Step 1: Define Entropy.Entropy, denoted as H, quantifies the average information per symbol from a source. For a source emitting M distinct symbols, entropy is calculated as:\[ H = -\sum_{i=1}^{M} p_i \log_2(p_i) \]where \(p_i\) represents the probability of the i-th symbol occurring.
Step 2: Condition for Maximum Entropy.Maximum entropy arises when all symbols have equal probability. In this scenario, \(p_i = 1/M\) for every i. The maximum entropy is then determined by:\[ H_{max} = -\sum_{i=1}^{M} \frac{1}{M} \log_2\left(\frac{1}{M}\right) = -M \left(\frac{1}{M} \log_2\left(\frac{1}{M}\right)\right) = -\log_2(M^{-1}) = \log_2(M) \]

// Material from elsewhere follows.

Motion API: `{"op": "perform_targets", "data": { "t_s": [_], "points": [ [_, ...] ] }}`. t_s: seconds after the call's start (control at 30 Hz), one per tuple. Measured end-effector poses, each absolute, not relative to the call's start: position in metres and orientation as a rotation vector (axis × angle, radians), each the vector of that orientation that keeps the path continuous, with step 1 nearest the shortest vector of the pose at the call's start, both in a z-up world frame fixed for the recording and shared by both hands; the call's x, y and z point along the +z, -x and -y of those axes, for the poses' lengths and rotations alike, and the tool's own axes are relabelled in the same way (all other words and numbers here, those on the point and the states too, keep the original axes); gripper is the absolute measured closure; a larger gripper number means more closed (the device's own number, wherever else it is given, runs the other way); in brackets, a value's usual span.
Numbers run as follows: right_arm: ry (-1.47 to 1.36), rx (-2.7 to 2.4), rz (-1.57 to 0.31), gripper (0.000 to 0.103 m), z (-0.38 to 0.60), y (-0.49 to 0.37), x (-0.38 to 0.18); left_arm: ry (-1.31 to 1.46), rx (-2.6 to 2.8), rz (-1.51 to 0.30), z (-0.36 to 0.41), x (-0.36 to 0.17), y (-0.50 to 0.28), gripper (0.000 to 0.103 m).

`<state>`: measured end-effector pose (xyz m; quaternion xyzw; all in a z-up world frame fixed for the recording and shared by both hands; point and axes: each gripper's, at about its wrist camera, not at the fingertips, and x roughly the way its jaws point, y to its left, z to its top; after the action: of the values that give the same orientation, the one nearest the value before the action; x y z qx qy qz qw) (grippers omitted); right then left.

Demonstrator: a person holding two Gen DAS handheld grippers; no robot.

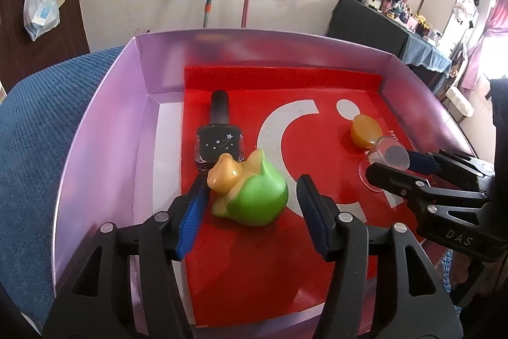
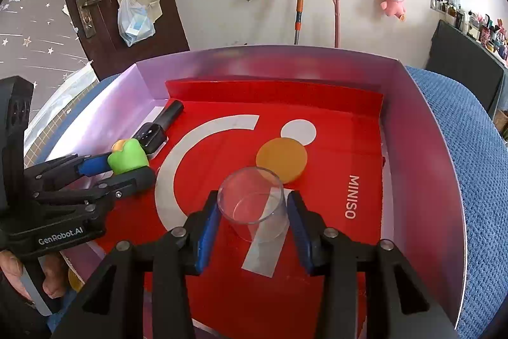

Step 3: Solution.The problem asks for the entropy of a single image pixel.Consider a single pixel as the "symbol".Given 8 distinguishable intensity levels, M = 8.Maximum entropy is achieved when each of the 8 levels has equal probability.\[ H_{max} = \log_2(M) = \log_2(8) \]Since \(2^3 = 8\),\[ H_{max} = 3 \]Therefore, the maximum entropy is 3 bits per pixel. The image dimensions (\(512 \times 512\)) are not relevant to the per-pixel entropy calculation.